3. Be Prepared for a Recession
Orman believes in the next four to six months that America will be in a recession. “One year ago I would’ve said it was coming but not for two years or more. Now, that timeline for a recession has moved up.” She’s also critical of the Fed’s move to keep increasing interest rates, as she expressed, “The Feds will probably continue to raise interest rates because inflation has only gone down 9% to 6% but they want to get it down to 2%. Institutions like banks and businesses it costs them more money to borrow, to do anything, which means they are forced to not hire more people and they’re forced to lay off people. The goal of the Feds to get inflation down is to get unemployment rate up, they want 2 million of you to lose your jobs because if they do that then the employment-unemployment ratio goes into sync. I don’t understand it. That brings us closer to recession than we’ve ever been.”
Related: Do You Need To Lose Your Job for Inflation To Go Down? Jerome Powell Seems To Think So
4. Retirement Account You Have Is of Utmost Importance
“A Roth account is the way to go, bar none,” she said, advising you can have both a personal Roth IRA and Roth 401(k) through your employer.
5. Stop Worrying About the Markets if You Are Far From Retirement
As Orman said, you should be prepared for the markets to still go down “dramatically” for a period of time and see your portfolio take a hit. But there’s good news behind this. “You should be thrilled about that — you are doing dollar cost averaging. […] The more the market goes down, the more shares you’re able to buy, because the price is going down. It will return, don’t worry about it. You don’t need them to go up right now if you have 10-15 years until you need the money.”
She advised not to sell, keep contributing and be diversified in your investments.
6. Remove Your Money From Stocks if You Are Retiring Soon
If you don’t have 10-15 years until retiring, “your money does not belong in the stock market, period,” said Orman. “There’s not enough time for you to see something go down and come back up.” Instead, she advised investing in dividend-paid stocks. Her favorite: Schwab US Dividend Equity Fund (SCHD), which she said is currently trading at $71 a share with a 3.5% dividend.

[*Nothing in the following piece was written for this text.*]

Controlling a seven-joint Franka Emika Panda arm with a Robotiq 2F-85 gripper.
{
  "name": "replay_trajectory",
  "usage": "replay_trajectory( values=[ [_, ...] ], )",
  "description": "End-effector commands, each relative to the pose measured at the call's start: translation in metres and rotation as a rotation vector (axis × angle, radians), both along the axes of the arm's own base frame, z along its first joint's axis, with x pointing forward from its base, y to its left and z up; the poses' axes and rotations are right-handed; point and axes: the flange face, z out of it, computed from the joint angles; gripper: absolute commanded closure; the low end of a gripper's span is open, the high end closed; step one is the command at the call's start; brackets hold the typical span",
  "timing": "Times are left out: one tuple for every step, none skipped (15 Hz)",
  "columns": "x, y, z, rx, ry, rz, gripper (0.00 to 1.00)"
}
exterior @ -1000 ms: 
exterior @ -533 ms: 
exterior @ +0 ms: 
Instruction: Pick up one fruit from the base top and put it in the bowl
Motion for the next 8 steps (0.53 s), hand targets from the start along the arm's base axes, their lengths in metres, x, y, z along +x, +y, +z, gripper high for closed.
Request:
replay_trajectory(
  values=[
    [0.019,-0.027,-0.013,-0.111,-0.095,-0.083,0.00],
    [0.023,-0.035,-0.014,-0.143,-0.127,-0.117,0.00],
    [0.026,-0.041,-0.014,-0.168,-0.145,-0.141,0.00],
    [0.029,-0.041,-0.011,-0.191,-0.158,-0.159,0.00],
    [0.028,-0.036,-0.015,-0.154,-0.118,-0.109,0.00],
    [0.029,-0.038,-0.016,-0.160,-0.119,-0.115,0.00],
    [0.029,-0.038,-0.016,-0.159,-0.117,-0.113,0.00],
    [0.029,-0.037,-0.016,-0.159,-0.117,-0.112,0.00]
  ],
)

7. Invest in Oil, but Be Wary of Gold
Orman believes there’s good value in investing in oil stocks for the dividend pay. “Where else can you get 10% to 14%?” And she believes oil stock will go back up soon. For the most upward movement potential but not a high dividend, she said Chevron (CVX) is her number-one pick (CVX). Though there’s been a lot of talk about gold, she insisted, “Don’t go for more than a few percentage points of your portfolio […] Gold in itself is not that great of an investment.”
See: Shark Tank’s Kevin O’Leary Predicts Regional Bank Failures — How Taxpayers Could Pay
Find: 10 Finance Fixes From Suze Orman That Will Help You ‘Control Your Future’
8. Exercise Caution With Real Estate Moves Right Now
It’s not just interest rates that are on the move, but banks are being more discerning about financing. “A year or two ago, you could’ve gotten as much credit as you wanted. Money was free and easy and interest rates were low. Now, because of what’s happening with banking systems, they are going to have to come up with more money to make sure their banks are solid. They are not going to want to lend you money as freely as they did before,” said Orman.
This will also affect sellers. “It’s not like it was a year ago where buyers were waiting in a line to buy something they had never seen before. It’s far more difficult now to sell because there’s not as many buyers because they are afraid of a recession, credit is harder to get, etc.” However, Orman said if you do want to buy, you have “serious negotiating power.”